The public interest test is a complex process. You can’t say for sure, whether you’re a public authority or a requester, which way appealed decisions will go. It ensures that the application of exemptions is fluid, that FOI doesn’t become trapped in the year 2000 when the Act was passed. It’s a brilliant mechanism and one that shouldn’t be underestimated in any assessment of how important the Act is in practice.

 

Keeping secrets secret

The Daily Telegraph has highlighted the tricky issue of redaction. FOI Man reflects on the perhaps surprising difficulties of blanking out a bit of text.

Today’s Daily Telegraph features a story about redaction. And for a change, this is not a story complaining about public authorities redacting too much, but about them failing to do so properly.

The Departments for Health and Communities and Local Government, and the Ministry of Defence, are all alleged to have disclosed and published documents containing redactions. But unfortunately, it appears that the redactions were poorly done, and as a result, the material that should have remained secret can be read by requesters and others with very little effort on their part.

Redaction, for those who don’t speak FOI, is the term used to describe blanking out information in documents. It happens when public authorities are disclosing documents but there are particular words or passages that contain sensitive information and are therefore exempt. Rather than refusing to provide the whole document, public authorities will blank out the relevant sections.

It is a difficult process from start to finish. First of all, if the document (or documents) is very long, it can be time consuming (and this time often can’t be included in estimates of the cost). Secondly, as the Telegraph has highlighted, the practicalities of how to redact are not straightforward.

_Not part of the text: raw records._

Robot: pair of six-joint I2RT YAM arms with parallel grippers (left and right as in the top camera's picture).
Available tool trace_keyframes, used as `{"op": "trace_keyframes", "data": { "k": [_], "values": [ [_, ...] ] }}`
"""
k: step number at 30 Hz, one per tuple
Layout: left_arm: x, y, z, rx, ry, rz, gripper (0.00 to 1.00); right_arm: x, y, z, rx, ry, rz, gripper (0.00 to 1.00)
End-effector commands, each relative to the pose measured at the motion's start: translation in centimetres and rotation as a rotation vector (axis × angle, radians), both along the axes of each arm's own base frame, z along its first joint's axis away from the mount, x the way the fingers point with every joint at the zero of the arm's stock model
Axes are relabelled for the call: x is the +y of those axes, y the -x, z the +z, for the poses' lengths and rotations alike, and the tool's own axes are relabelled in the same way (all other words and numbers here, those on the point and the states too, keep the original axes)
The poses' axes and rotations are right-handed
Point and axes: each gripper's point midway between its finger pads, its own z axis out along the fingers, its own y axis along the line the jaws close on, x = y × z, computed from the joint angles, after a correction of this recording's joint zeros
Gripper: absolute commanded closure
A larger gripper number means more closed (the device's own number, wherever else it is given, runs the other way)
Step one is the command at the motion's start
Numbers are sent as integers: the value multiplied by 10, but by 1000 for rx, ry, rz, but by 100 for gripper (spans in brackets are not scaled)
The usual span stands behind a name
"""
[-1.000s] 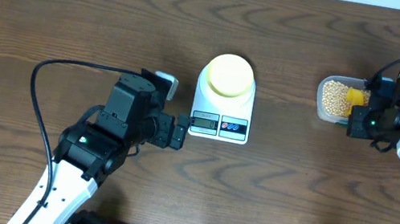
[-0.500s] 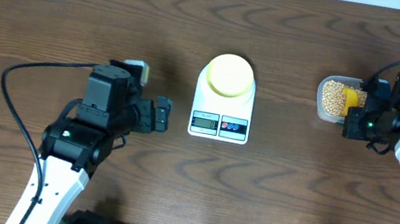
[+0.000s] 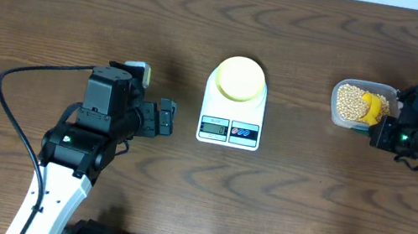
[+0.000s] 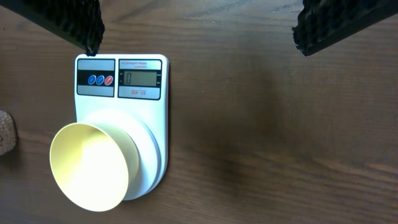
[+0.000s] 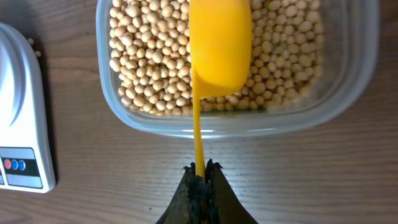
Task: Scoop item into bowl and weigh 50g on scale
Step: 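Push the scoop into the soybeans with the right gripper, then tilt the scoop to fill it with soybeans using the right gripper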
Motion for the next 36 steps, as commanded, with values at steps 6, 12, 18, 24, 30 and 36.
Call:
{"op": "trace_keyframes", "data": {
  "k": [6, 12, 18, 24, 30, 36],
  "values": [
    [1, -1, 0, 2, 10, 10, 0, 15, 15, -23, 33, -97, 2, 99],
    [1, -1, 0, 2, 10, 9, 0, 28, 15, -18, 17, -171, 29, 99],
    [1, -1, 0, 3, 10, 9, 0, 29, 14, -16, 9, -181, 33, 99],
    [1, -1, 0, 2, 10, 9, 0, 30, 13, -16, 7, -188, 22, 99],
    [1, -1, 0, 3, 10, 9, 0, 29, 12, -16, 24, -211, -29, 99],
    [1, -1, 0, 3, 10, 9, 0, 29, 13, -16, 37, -225, -54, 99]
  ]
}}
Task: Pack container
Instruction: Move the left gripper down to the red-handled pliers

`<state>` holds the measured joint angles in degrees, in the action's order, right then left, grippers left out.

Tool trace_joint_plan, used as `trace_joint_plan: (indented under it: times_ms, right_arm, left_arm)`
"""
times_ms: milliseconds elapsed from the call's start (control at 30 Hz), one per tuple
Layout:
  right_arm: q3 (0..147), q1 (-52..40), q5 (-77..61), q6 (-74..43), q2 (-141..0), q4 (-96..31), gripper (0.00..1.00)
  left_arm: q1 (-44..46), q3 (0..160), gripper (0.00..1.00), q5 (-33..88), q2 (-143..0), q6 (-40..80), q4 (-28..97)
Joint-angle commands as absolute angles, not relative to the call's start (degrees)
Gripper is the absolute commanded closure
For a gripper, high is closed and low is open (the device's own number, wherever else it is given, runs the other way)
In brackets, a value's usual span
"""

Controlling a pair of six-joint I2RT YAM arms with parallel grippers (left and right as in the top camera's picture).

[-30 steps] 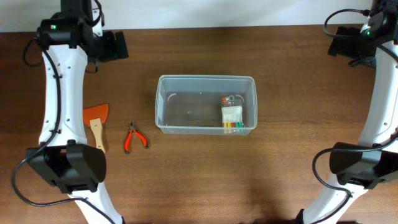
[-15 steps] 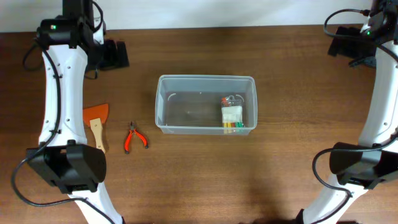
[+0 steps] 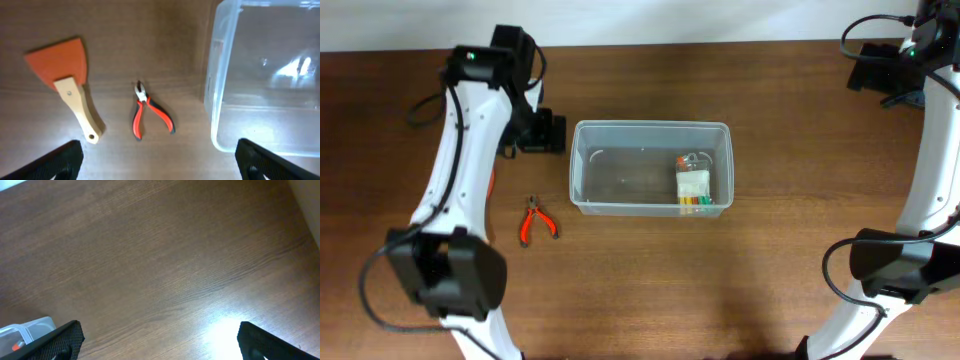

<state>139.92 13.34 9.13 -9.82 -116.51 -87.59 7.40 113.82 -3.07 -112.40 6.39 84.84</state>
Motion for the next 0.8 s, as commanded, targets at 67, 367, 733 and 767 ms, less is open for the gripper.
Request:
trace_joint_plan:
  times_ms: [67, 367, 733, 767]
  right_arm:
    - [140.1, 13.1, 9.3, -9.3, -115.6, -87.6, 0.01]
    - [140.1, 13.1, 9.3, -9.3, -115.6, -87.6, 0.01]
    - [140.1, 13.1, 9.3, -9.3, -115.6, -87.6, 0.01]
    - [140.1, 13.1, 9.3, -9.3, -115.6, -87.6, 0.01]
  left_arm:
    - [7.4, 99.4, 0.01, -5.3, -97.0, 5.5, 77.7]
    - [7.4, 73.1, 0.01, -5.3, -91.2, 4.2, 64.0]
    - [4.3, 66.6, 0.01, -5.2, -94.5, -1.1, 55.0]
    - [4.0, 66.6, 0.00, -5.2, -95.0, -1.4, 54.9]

The Telegraph gives two examples of how redaction can go wrong. In the first, it appears that the Civil Servant responsible thought they had successfully blanked out the relevant sections using available software, but when the journalist studied the documents, it was a simple matter to highlight the relevant sections to see what had been supposedly hidden. In the second, rather more prosaic (and familiar) example, the text had been blanked out using a black marker pen, but when the document was held up against the light, again the information was magically revealed.

Another common difficulty occurs with Track Changes™ or similar functionality in office software (or more accurately, with staff understanding how it works). In a previous job, we  purchased redaction software in an attempt to overcome these issues, only to find that it didn’t work properly (it tended to blank out more than the section you wanted to cover up).

In the end, less technical solutions tend to be the most effective. The standard one is to use a black marker pen to cover the relevant words, then photocopy the pages, possibly use the pen again on the photocopy, then photocopy the pages again, and so on until you (and usually half a dozen colleagues interrupted to double check it for you) are satisfied that the words or passage can’t be read.

My favoured solution, sometimes complemented by the one above, is to use cut up bits of Post-It ™ note or paper that can be otherwise secured, and place them over the relevant sections before photocopying the pages (taking care not to dislodge said bits of paper en route to the photocopier). You can even indicate the relevant exemptions on the paper covering each section. This is effective, and has the added benefit of making your desk look like the aftermath of a Blue Peter craft session. “And here’s a document I prepared earlier…”

So I feel for my colleagues in central Government. They will no doubt want to read up about redaction, so if they and you want to know more, both the Information Commissioner and the National Archives publish useful guidance for public authorities.

If you’re waiting for my post on exemptions and the public interest test, don’t worry, I haven’t forgotten about it. I’ve just extended the deadline(!) and hope to publish it later this week.